News of the weird: Alaska couple reunited with cat 26 days after home collapsed into river swollen by glacial outburst

Published 10:26 am Wednesday, September 6, 2023

ANCHORAGE, Alaska — A pair of Alaska teachers needed good news after they lost nearly all their possessions when their house collapsed into a river swollen by a glacial-outburst flood and their cat went missing.

Elizabeth Wilkins was holding onto hope that if any animal would survive the house falling into the Mendenhall River on Aug. 5, it would be Leo, the couple’s resilient big-eyed, black-and-white cat who shows no fear of bears.

“I knew that he’s pretty smart, and so I felt pretty confident that he would escape and be OK somewhere,” she said.

That faith paid off 26 days after the flood when Tonya Mead posted a photo of Leo to the Juneau Community Collective Facebook page. Wilkins immediately knew it was Leo, the “COVID kitten” they rescued in 2020. She rushed to meet Mead.

“I just started walking down the street calling for him, and he just ran out and was like, ‘Oh hey, here I am, you know, like, where have you been?’” she said.

The river flooding was caused by a major release of water from Suicide Basin, a Mendenhall Glacier -dammed lake in Juneau, that eroded the river bank.

Wilkens and her partner, Tom Schwartz, moved into the home shortly before the flood hit, but they were away on a mountain biking trip to Bend.

Friends called and sent videos, warning their house was in danger of being washed away.

Ultimately, several homes were destroyed or partially destroyed, with others condemned or flooded.
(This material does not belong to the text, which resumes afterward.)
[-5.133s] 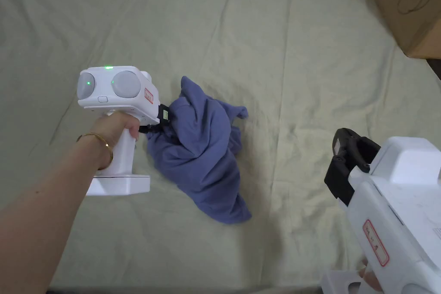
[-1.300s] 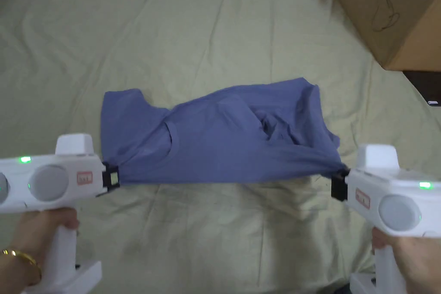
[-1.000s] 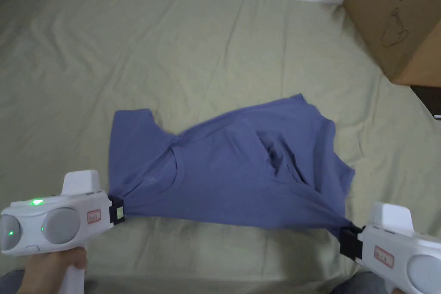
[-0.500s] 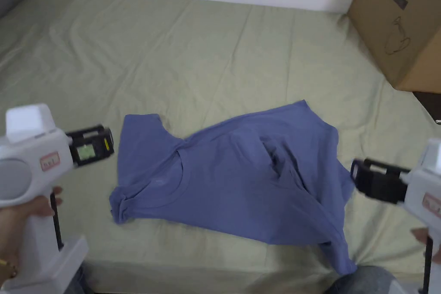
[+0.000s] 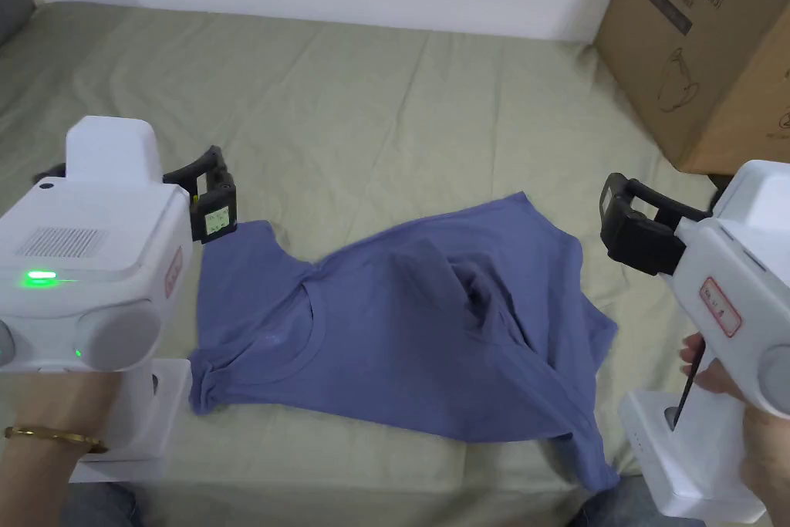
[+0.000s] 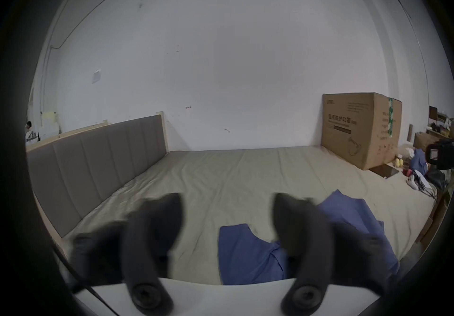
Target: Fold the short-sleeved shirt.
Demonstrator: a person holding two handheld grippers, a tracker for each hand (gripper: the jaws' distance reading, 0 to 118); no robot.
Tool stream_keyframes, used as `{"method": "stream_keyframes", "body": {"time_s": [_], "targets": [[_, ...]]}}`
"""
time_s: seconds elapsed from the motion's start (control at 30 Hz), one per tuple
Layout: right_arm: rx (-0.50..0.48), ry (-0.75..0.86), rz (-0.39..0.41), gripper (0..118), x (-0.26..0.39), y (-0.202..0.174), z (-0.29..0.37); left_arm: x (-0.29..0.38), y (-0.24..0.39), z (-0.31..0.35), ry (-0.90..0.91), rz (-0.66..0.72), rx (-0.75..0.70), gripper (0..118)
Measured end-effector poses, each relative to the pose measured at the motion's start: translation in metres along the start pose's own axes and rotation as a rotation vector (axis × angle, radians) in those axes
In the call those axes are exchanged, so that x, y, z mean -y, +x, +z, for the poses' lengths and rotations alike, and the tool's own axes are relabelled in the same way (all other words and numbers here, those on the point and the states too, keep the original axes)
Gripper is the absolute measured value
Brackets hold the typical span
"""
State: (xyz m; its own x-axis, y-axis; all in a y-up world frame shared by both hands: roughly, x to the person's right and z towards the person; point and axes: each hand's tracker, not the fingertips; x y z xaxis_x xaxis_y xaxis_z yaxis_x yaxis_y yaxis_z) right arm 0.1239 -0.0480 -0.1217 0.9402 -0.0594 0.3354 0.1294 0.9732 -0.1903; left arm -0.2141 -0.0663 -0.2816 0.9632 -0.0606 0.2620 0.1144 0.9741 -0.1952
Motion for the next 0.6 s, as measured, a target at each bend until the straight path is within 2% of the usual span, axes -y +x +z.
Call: {"method": "stream_keyframes", "body": {"time_s": [0.03,0.07,0.13,0.33,0.6], "targets": [[-0.001,-0.007,0.000,16,0.002,-0.002,0.001,0.001,0.002,0.001,-0.015,-0.004,0.017,12],[0.005,-0.025,-0.011,0,0.004,-0.003,0.001,0.003,0.003,0.001,-0.026,0.000,0.029,1],[0.018,-0.029,-0.031,0,0.009,0.001,0.001,0.007,0.004,0.000,-0.028,0.031,0.040,0],[0.007,-0.029,0.020,0,0.011,0.002,0.006,0.017,0.002,0.002,-0.072,0.024,0.073,0],[-0.002,-0.050,0.032,0,0.014,0.002,-0.001,0.017,-0.008,-0.008,-0.143,0.035,0.086,0]]}}
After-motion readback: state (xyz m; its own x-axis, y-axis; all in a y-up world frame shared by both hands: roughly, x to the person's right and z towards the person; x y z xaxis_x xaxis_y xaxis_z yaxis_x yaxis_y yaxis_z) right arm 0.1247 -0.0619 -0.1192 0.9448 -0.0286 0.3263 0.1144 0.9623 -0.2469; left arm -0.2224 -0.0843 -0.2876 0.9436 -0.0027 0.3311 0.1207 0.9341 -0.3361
None of the destruction was as famous as the house being rented by Wilkins and Schwartz, with video of it collapsing into the river going viral.

The couple returned to Juneau three days later to sort out new living arrangements and to look for Leo.
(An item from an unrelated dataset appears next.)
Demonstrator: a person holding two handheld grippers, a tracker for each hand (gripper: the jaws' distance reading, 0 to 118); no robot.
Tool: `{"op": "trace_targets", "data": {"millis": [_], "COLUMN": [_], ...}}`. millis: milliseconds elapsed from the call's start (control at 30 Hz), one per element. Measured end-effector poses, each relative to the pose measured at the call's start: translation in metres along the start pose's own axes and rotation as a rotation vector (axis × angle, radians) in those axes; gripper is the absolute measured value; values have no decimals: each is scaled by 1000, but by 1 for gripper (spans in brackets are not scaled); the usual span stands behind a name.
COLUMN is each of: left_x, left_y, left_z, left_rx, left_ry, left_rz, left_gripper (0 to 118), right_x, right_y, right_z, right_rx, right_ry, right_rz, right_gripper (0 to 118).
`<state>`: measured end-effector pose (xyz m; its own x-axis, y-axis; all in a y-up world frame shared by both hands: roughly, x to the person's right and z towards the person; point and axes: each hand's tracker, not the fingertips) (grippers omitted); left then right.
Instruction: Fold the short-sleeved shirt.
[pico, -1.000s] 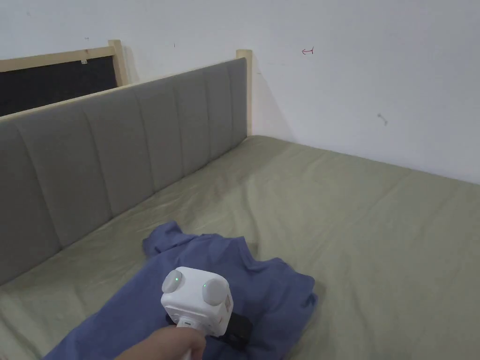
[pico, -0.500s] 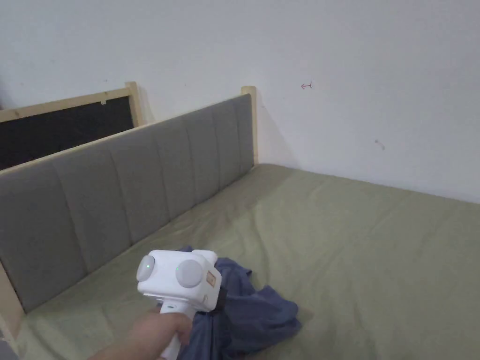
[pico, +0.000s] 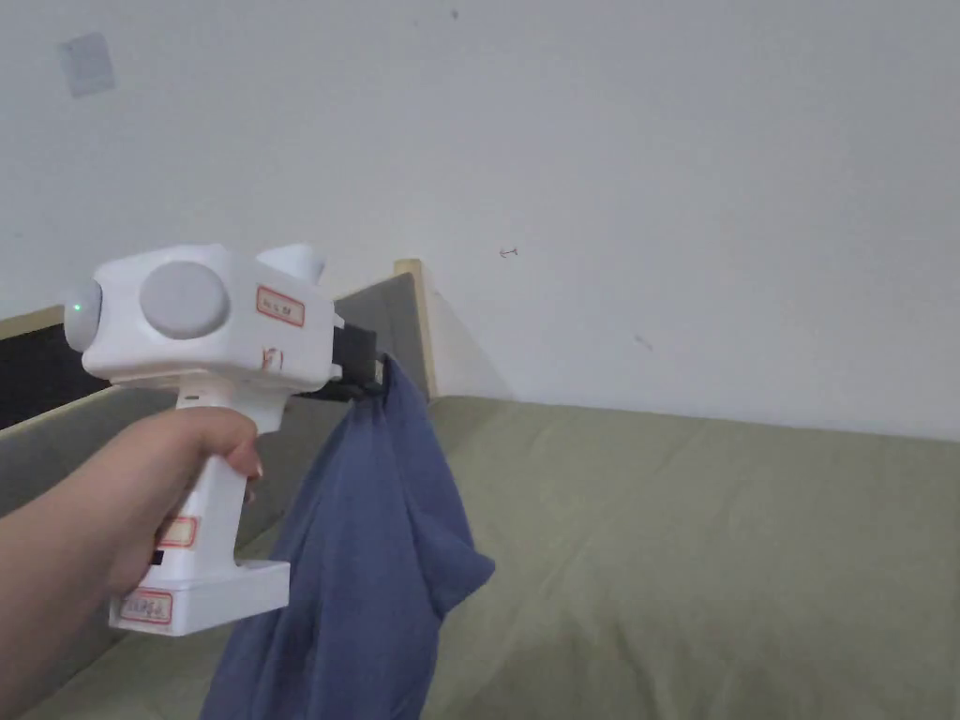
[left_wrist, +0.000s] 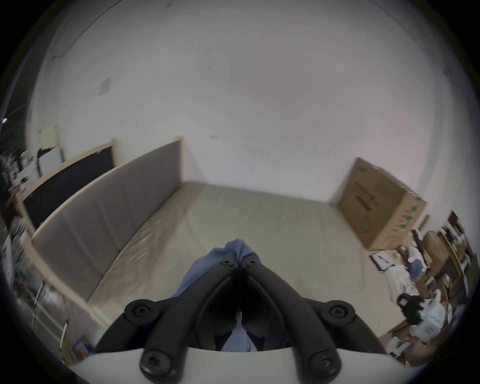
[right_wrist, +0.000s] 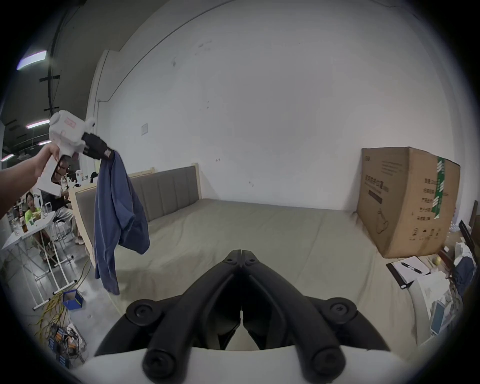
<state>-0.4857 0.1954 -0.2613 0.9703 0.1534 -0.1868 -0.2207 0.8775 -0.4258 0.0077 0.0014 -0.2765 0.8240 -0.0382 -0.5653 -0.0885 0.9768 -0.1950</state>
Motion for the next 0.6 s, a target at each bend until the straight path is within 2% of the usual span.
{"op": "trace_targets", "data": {"millis": [133, 300, 433, 600], "left_x": [79, 171, 246, 318], "left_y": [15, 3, -40, -136], "left_z": [2, -40, -107, -212], "left_rx": [30, -12, -98, -345], "left_ry": [-159, -356, -433, -507], "left_rz": [-75, -154, -208, -204], "left_gripper": [0, 0, 0, 0], "right_x": [9, 28, 53, 87], "right_y": [4, 2, -8, -24], "right_z": [29, 56, 68, 72], "right_rx": [39, 76, 61, 17], "right_ry": [-48, -125, -181, -272], "right_rz": [0, 15, -17, -38], "right_gripper": [0, 0, 0, 0]}}
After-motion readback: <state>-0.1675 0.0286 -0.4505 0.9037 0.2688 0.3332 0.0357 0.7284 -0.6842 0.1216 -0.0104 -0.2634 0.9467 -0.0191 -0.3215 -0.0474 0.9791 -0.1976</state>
They returned to the site of the house, calling out Leo’s name and leaving food for him in the chicken coop.

By then, it seemed like everyone in Juneau was looking for him. There were plenty of sightings of Leo, but Wilkins said it appears that there are just many black-and-white unhoused cats in Juneau.

When he did turn up, he appeared to be in good health.

“Leo was a little thinner, but otherwise totally fine,” Wilkins said. “He ate four cans of tuna and went outside to kill a mouse. I imagine that is how he survived.”

She said it is amazing to have Leo back, though he currently is staying with a friend while they look for another place to live.

“It’s super joyful because everyone in their community was looking for him, and it’s nice to have some good news,” she said.

And just like Leo, some of their other possessions are finding their way back to them, but not in as good of condition as the cat.

“People have been finding some things, like some of our clothes and pictures were in 4 feet of silt in someone’s yard down the Mendenhall River,” Wilkins said.

China authorities arrest 2 for smashing shortcut through Great Wall with excavator

BEIJING — China’s Great Wall has been pierced by Genghis Khan, the Manchus, and now, allegedly, a couple of construction workers named Zheng and Wang who wanted a shortcut.

Authorities in China arrested two people for smashing a path through a section of the ancient wall, a cultural icon and United Nations protected heritage site.

The area of the breach was a broken-down section far from the restored segments most Chinese and foreign tourists are familiar with.

The government of Youyu County, hundreds of miles west of Beijing showed a dirt road cut through a section of the wall against a rural landscape, along with the two suspects, identified as a 38-year-old man surnamed Zheng and a 55-year-old woman surnamed Wang.

The pair wanted a shorter route for some construction work they were doing in nearby towns, the government report said.

The section lies in Shanxi province at the western extreme of the wall, parts of which was constructed 2,000 years ago. It’s relatively well preserved and holds “important preservation and research value,” the local government said.

China places immense pride in the system of towers and connecting walls wide enough for carriages to pass that stretch approximately 5,500 miles, built mainly during the Ming dynasty that lasted until 1644.

In that year, Manchu tribespeople from the north overcame China’s defenses and took over the empire as the Qing dynasty.

The wall was subsequently abandoned and plundered for bricks and stones by local villagers, only to be revived by the Communist government as a symbol of patriotism, mass mobilization and resistance to outside pressure.

The Youyu County government said the arrests were made after a report of the breach was received on August 24. It said the two suspects were in custody with further legal action pending.

In its citation of the the Great Wall, UNESCO described it as reflecting the “collision and exchanges between agricultural civilizations and nomadic civilizations in ancient China.”

“It provides significant physical evidence of the far-sighted political strategic thinking and mighty military and national defence forces of central empires in ancient China, and is an outstanding example of the superb military architecture, technology and art of ancient China,” the citation says.